**COLLECTED MATERIAL**:
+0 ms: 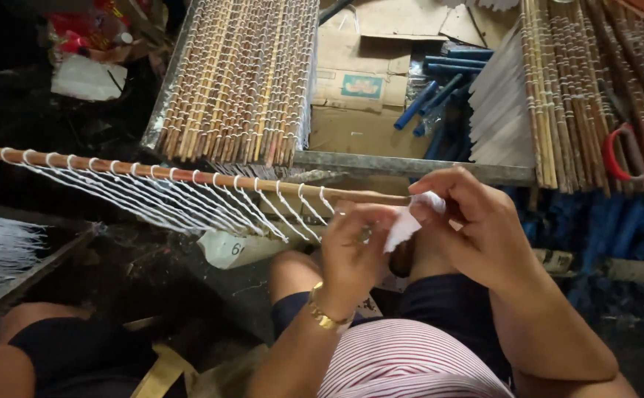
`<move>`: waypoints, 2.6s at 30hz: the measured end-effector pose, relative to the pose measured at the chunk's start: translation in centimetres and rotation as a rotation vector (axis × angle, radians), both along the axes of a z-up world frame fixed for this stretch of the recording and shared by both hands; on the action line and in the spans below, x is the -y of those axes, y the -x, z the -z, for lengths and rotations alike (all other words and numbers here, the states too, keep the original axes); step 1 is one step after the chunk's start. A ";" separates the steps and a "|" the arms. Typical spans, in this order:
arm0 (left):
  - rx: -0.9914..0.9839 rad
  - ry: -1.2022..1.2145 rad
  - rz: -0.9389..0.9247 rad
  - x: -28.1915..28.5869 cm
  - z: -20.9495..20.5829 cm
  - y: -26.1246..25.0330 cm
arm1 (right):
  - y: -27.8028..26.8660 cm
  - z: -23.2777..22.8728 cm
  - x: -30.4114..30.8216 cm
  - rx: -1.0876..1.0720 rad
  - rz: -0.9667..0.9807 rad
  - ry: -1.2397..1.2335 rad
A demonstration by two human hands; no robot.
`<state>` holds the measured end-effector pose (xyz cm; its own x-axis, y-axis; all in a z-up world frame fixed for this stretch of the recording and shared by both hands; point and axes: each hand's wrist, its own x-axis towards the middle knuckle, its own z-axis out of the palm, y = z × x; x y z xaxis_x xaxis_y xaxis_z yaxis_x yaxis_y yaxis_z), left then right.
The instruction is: Tying white cotton strings onto a wooden rod to assemble a broom head.
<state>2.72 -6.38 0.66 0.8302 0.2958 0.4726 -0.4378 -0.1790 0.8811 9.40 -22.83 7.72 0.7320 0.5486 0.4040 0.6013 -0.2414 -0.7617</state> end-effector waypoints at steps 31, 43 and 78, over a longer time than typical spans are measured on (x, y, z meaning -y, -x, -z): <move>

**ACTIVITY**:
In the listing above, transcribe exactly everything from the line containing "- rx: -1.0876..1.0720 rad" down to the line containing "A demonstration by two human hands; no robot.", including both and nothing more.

**EXERCISE RESULT**:
  - rx: -1.0876..1.0720 rad
  - rz: -0.9667..0.9807 rad
  - ry: -1.2397..1.2335 rad
A demonstration by two human hands; no robot.

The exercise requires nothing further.